Explainable Multimodal Deep Learning Framework to predict cardiovascular disease with heterogeneous clinical data
Main Article Content
Abstract
Cardiovascular disease (CVD) stands as the top cause of death in the global world, with it being a large burden to healthcare systems. Classical risk assessment models like Framingham and SCORE tend to have several constraints: they consider only a few clinical variables, and they are not sufficient to represent the complexity and heterogeneity of modern healthcare data, such as electronic health records (EHR), laboratory values, electrocardiogram (ECG), medical images, and lifestyle determinants. The proposed work hypothesizes a explainable and multimodal deep learning system of realizing accurate and interpretable prediction of CVD through an integration of the various clinical data sources.
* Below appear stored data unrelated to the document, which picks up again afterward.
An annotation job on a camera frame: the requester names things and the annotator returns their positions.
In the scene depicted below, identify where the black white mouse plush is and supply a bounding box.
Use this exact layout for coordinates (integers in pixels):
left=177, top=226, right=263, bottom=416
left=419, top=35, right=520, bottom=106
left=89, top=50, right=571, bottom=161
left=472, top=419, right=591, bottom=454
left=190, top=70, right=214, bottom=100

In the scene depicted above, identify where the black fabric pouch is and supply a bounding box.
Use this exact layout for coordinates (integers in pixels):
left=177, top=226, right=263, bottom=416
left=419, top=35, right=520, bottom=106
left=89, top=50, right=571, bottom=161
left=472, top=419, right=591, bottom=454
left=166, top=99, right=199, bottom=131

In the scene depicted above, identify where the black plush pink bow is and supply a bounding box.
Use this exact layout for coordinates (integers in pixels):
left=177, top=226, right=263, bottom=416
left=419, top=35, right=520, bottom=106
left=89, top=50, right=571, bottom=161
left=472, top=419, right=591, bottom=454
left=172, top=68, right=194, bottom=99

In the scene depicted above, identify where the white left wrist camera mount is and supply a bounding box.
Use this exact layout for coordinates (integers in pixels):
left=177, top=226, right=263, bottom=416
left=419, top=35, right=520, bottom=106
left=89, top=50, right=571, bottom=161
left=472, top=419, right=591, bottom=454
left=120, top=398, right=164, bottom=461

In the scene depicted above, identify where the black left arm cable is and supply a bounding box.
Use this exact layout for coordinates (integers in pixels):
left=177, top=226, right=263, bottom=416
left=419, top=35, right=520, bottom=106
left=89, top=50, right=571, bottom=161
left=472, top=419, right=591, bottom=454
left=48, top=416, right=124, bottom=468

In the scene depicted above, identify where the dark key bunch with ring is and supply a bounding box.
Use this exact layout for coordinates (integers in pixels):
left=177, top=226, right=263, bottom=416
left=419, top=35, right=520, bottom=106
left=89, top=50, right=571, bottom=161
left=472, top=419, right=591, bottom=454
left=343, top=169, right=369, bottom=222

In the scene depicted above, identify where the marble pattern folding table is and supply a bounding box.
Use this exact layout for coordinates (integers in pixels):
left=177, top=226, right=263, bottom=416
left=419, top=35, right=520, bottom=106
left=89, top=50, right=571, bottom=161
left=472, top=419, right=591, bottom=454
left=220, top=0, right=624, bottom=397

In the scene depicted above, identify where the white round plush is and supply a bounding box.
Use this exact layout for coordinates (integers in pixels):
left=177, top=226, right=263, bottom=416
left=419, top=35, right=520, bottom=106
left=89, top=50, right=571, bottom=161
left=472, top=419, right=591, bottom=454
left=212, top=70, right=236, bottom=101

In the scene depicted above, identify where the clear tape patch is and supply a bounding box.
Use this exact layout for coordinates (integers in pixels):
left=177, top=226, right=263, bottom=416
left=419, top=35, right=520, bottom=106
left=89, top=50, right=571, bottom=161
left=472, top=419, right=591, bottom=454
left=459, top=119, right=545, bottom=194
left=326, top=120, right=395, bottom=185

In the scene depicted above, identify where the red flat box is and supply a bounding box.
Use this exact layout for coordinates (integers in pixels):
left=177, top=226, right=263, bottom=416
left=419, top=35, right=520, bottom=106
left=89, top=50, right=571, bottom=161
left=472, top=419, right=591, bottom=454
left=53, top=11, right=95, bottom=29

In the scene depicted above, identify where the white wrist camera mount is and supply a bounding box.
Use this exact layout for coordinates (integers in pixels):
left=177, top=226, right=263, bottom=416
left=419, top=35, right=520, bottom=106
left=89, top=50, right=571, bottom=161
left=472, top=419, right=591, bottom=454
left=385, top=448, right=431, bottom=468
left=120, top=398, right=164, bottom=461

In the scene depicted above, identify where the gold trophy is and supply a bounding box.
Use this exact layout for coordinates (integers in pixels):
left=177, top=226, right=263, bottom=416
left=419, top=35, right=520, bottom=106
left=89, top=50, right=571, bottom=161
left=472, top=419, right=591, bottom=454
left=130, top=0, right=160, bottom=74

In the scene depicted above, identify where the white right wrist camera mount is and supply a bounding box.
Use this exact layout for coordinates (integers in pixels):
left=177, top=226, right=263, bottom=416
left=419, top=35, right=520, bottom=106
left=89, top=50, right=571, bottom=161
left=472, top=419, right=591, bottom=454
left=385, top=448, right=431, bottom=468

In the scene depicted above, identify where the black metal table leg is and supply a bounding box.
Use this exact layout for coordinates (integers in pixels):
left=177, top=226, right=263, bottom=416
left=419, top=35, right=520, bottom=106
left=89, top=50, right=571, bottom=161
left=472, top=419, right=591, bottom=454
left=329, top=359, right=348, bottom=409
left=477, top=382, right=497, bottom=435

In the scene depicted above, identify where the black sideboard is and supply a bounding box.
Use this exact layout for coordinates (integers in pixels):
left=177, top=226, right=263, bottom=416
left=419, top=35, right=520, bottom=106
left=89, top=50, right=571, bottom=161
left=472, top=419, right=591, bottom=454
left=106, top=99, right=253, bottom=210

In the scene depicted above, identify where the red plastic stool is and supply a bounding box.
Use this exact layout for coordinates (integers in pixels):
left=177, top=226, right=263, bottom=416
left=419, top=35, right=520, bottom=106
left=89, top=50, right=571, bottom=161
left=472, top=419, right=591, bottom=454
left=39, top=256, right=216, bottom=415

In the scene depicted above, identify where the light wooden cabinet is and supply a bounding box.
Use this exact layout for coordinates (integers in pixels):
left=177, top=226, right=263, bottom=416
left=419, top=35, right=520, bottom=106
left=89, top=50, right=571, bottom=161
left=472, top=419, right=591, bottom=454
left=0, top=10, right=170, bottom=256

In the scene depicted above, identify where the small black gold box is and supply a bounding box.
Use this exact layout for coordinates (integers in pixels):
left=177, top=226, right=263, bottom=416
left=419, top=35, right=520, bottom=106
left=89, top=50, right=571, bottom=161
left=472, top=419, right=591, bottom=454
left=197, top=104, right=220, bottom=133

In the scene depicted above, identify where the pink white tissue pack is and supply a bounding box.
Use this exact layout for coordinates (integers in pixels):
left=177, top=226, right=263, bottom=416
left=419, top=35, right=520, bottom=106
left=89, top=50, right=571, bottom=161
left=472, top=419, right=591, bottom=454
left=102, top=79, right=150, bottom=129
The model to be proposed uses modality-specialized encoders to derive high-level representations of both structured and unstructured data, then a fusion mechanism is used that gets the interactions across the modalities. The framework is taught and assessed on a multi-institutional data set of more than 10,000 patients, which consists of EHR, laboratory outcomes, ECG, and imaging characteristics. To improve the degree of transparency, explainability methods (SHAP (Shapley Additive Explanations)) and Grad-CAM are also integrated to discover clinically significant attributes to use in predictions. The experimental performance of the proposed approach proves better than the performance of the traditional machine learning, and unimodal deep learning models with AUC, sensitivity, and specificity equal to 0.93, 0.90, and 0.88, respectively. The results say that the framework does not only enhance the predictive accuracy but also offers valuable information regarding the model decisions and it is hence appropriate in application in clinical decision support.